The following options change the execution of the program overall, with no
effect on the algorithm itself.

- `parallel` - default `FALSE`; set to `TRUE` to run `growthcleanr` in parallel.
  Running in parallel will split the input data into batches (while keeping all
  records for each subject together) and process each batch on a different
  processor/core to maximize throughput. Recommended for large datasets with more
  than 100K rows.

- `num.batches` - specifies the number of batches to run in parallel; only
  applies if `parallel` is set to `TRUE`. Defaults to the number of workers
  returned by the `getDoParWorkers()` function in the `foreach` package. Note
  that processing in parallel may affect overall system performance.

- `sdmedian.filename` - filename for optionally saving sd.median data calculated
  on the input dataset to as CSV. Defaults to `""`, for which this data will not
  be saved. Use for extracting medians for parallel processing scenarios other
  than the built-in parallel option. See notes on [large data sets](#largedata)
  for details.

- `sdrecentered.filename` - filename to save re-centered data to as CSV.
  Defaults to "", for which this data will not be saved. Useful for
  post-processing and debugging.

- `adult_columns_filename` - default `""`; Name of file to save original adult
  data, with additional output columns to as CSV. Defaults to "", for which this
  data will not be saved. Useful for post-analysis. For more information on this
  output, please see README.

- `quietly` - default `TRUE`; when `TRUE`, displays function messages and will
  output log files when `parallel` is `TRUE`.

- `log.path` - default `"."`; sets directory for batch log file output when
  processing with `parallel = TRUE`. A new directory will be created if necessary.

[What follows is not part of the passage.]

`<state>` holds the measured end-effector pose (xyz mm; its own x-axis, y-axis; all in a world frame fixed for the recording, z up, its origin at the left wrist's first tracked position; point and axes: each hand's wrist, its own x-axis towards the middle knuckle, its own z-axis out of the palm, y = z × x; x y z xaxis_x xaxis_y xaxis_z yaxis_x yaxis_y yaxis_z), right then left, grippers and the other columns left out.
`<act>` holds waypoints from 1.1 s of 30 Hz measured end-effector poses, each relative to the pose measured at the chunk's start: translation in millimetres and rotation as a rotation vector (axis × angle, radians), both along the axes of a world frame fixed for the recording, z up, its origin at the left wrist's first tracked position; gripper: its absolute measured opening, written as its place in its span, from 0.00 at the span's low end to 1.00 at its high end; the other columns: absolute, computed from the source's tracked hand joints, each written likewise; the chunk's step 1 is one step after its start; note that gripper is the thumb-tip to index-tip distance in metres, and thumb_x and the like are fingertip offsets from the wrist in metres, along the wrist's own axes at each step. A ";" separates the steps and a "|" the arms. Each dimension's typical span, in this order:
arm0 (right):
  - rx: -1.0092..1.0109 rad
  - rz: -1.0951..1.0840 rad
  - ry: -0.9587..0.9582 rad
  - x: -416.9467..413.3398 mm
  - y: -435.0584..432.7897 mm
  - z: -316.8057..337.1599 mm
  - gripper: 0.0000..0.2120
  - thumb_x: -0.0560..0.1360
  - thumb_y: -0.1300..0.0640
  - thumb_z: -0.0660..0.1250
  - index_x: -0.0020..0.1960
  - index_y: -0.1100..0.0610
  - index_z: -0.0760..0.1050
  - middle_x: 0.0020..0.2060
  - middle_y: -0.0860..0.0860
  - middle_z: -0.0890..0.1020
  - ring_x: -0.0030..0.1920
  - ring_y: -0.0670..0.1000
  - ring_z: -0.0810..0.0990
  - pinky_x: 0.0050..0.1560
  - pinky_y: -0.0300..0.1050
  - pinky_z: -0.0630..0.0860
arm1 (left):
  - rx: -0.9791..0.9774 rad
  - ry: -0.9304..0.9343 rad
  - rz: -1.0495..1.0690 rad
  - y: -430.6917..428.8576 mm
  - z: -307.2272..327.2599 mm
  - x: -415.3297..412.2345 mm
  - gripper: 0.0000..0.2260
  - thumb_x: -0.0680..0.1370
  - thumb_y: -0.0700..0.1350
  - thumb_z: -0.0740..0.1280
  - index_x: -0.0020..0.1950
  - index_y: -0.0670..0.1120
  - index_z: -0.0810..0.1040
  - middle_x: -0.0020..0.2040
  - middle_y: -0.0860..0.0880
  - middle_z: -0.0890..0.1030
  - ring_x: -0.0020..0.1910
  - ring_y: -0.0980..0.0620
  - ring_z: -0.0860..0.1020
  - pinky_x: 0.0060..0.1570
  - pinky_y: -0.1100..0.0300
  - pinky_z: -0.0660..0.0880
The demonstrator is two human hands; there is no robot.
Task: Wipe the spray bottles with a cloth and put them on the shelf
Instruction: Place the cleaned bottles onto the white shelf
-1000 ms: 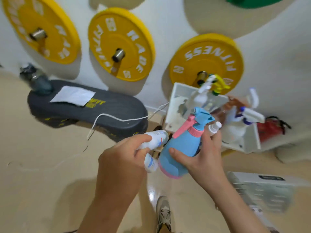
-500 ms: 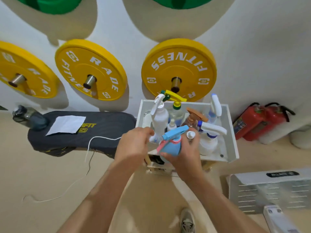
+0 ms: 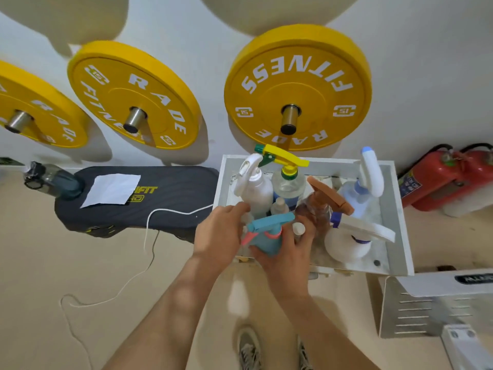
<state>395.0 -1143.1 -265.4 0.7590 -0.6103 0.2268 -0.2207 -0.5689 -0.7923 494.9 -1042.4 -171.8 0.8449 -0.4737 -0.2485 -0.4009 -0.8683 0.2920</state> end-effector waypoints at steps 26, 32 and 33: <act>-0.018 -0.001 0.352 -17.2 14.1 7.0 0.44 0.62 0.54 0.79 0.73 0.49 0.62 0.68 0.57 0.66 0.64 0.60 0.73 0.45 0.48 0.80 | -0.671 0.062 -0.051 27.9 13.9 -20.5 0.13 0.77 0.49 0.67 0.61 0.59 0.74 0.48 0.59 0.81 0.43 0.54 0.80 0.45 0.53 0.79; -0.120 0.011 0.556 -25.9 2.9 36.6 0.43 0.70 0.62 0.69 0.73 0.36 0.50 0.79 0.60 0.54 0.65 0.69 0.74 0.43 0.55 0.78 | -0.622 0.089 -0.130 30.0 19.8 -10.4 0.11 0.75 0.41 0.72 0.57 0.50 0.81 0.48 0.54 0.82 0.45 0.53 0.80 0.46 0.53 0.79; -0.121 0.026 0.582 -28.8 0.6 43.0 0.44 0.71 0.61 0.67 0.74 0.33 0.47 0.79 0.60 0.52 0.65 0.68 0.73 0.46 0.56 0.79 | -0.601 0.088 -0.134 30.0 21.5 -9.9 0.13 0.74 0.40 0.73 0.58 0.49 0.81 0.49 0.53 0.82 0.46 0.52 0.80 0.47 0.52 0.80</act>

## NHANES reference medians

`growthcleanr`
[releases](https://github.com/carriedaymont/growthcleanr/releases) up to 1.2.4
offered two options for recentering medians, either the default of deriving
medians from the input set, or supplying an externally-defined set of medians.
These left out an option for researchers working with either small datasets or
with data which might otherwise not be representative of the population, as
deriving medians from the input set in those cases might be problematic. To
provide a standard default reference to address these latter cases, a set of
medians were derived from the [National Health and Nutrition Examination
Survey](https://wwwn.cdc.gov/nchs/nhanes/Default.aspx) (NHANES). A summary of
that process is below. As of release 1.2.5, the default behavior is:

- If `sd.recenter` is specified as a data set, use the data set
- If `sd.recenter` is specified as `nhanes`, use NHANES
- If `sd.recenter` is specified as `derive`, derive from input
- If `sd.recenter` is not specified or `NA`:
  - If the input set has at least 5,000 observations, derive medians from input
  - If the input set has fewer than 5,000 observations, use NHANES

With the verbose `cleangrowth()` option `quietly = FALSE`, the recentering
medians approach used will be noted in the output. If the input set has fewer
than 100 observations for any age-year, this will also be noted in the output.

### Derivation process

The NHANES reference medians are based primarily on data from NHANES 2009-2010
through 2017-2018, including approximately 39,000 heights/lengths and weights
from children and adolescents between the ages of 0 months and <240 months.
Weight and height SD scores were calculated from the [L, M, and S
parameters](https://www.cdc.gov/growthcharts/percentile_data_files.htm) for the
[CDC growth
charts](https://www.cdc.gov/nccdphp/dnpao/growthcharts/resources/sas.htm) were
used as the reference to calculate weight and height SD scores for the NHANES
2009-2010 through 2017-2018 samples. Based on the distributions of age-days in
children at 0 months, an age adjustment was made based on the median number of
days among these infants. This adjustment was made after consultation with the
National Center for Health Statistics confirmed that a general assumption of
ages occurring at the midpoint of the indicated integer month of age did not
apply to children recorded as 0 months, and uses 0.75 months instead.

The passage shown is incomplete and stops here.